Grammatophyllum speciosum Blume
by Adeline Hii
Grammatophyllum speciosum Blume
by Adeline Hii

Grammatophyllum speciosum, commonly known as tiger orchid, is probably the largest orchid in South-East Asia. In Greek, ‘grammatus’ means letter and ‘phyllum’ means leaf. Probably ‘Grammatophyllum’ refers to the dark and conspicuous markings on the sepals and petals, perhaps thought to resemble writing. The Latin epithet ‘speciosum’ means showy or splendid. Its other English names include Queen of orchids, giant orchid, and sugar cane orchid. The Malay names for G. speciosum are Bunga puteri (princess’s flower), Bunga bidadari (fairy’s flower), and Ekur gajah (elephant’s tail) (Burkill, 1966)

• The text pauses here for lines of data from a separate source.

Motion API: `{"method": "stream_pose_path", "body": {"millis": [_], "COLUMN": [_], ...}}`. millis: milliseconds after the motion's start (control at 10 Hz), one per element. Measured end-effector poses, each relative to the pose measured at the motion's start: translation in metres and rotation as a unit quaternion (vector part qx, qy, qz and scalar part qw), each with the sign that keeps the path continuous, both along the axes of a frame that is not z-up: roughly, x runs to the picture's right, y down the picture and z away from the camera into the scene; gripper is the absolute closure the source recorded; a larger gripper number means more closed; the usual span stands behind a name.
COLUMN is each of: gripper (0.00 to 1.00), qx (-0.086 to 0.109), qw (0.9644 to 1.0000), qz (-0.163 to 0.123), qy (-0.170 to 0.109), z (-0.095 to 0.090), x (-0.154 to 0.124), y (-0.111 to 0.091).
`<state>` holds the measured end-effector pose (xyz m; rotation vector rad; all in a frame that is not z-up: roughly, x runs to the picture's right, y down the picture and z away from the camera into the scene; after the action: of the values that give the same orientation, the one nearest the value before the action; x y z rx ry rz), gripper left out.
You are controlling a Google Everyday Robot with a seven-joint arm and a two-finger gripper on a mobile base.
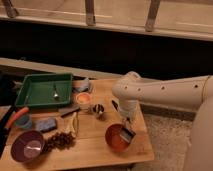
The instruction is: Wipe red bowl with brush
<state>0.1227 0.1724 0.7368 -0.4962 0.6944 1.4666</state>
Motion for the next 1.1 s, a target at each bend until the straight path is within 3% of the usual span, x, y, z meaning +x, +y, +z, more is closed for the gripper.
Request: {"method": "stream_pose_path", "body": {"millis": [300,600,800,1100], "gripper": [1.00,1.00,1.00,1.00], "qx": [0.009,0.013,0.015,0.024], "qw": [0.9991,0.9979,0.9980,0.9993], "qz": [-0.033,-0.050,-0.047,-0.026], "qy": [-0.024,-0.039,-0.039,-0.008], "z": [-0.003,0.005,0.016,0.030], "x": [-0.037,-0.053,-0.053,-0.030], "y": [-0.005,-0.015,-0.023,-0.041]}}
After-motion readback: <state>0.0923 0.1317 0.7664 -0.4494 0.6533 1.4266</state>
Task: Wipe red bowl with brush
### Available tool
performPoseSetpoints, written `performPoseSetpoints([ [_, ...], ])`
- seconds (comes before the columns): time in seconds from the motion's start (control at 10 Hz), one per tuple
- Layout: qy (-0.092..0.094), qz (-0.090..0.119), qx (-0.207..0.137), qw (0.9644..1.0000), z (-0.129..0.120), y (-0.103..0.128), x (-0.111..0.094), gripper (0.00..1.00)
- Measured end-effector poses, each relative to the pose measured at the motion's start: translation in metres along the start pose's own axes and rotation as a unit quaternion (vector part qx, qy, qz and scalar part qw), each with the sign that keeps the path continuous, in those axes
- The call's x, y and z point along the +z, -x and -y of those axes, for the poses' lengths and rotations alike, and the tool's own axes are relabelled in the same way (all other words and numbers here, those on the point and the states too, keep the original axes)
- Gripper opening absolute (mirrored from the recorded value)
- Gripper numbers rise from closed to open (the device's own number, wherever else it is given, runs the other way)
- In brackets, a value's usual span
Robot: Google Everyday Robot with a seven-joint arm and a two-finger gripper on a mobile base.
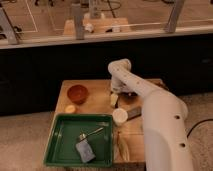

The stems of tiger orchids resemble sugar cane but with many ridges. They can grow up to 3 metres long, bearing many leaves of up to 75 cm in length. The stems are erect when young but become pendulous when they grow longer and heavier. Tiger orchids have two forms of roots: the common fleshy, thick roots for anchorage and the dry, thin and spiny roots that grow upwards and outwards. The spiny roots help the orchids to trap leaf litter as a source of nutrients that is very important for epiphytes (plants that grow on tree trunks or branches, without taking food from the host) (Lamb, 2011). In a single tiger orchid plant, there are probably more than ten long stems. The flowering stalks arise from the base of the stems. They can grow to more than 2 m long with 80 to 100 flowers on one stalk. The whole plant weighs about 2 tonnes and can bear up to 7000 flowers (Ridley, 1924).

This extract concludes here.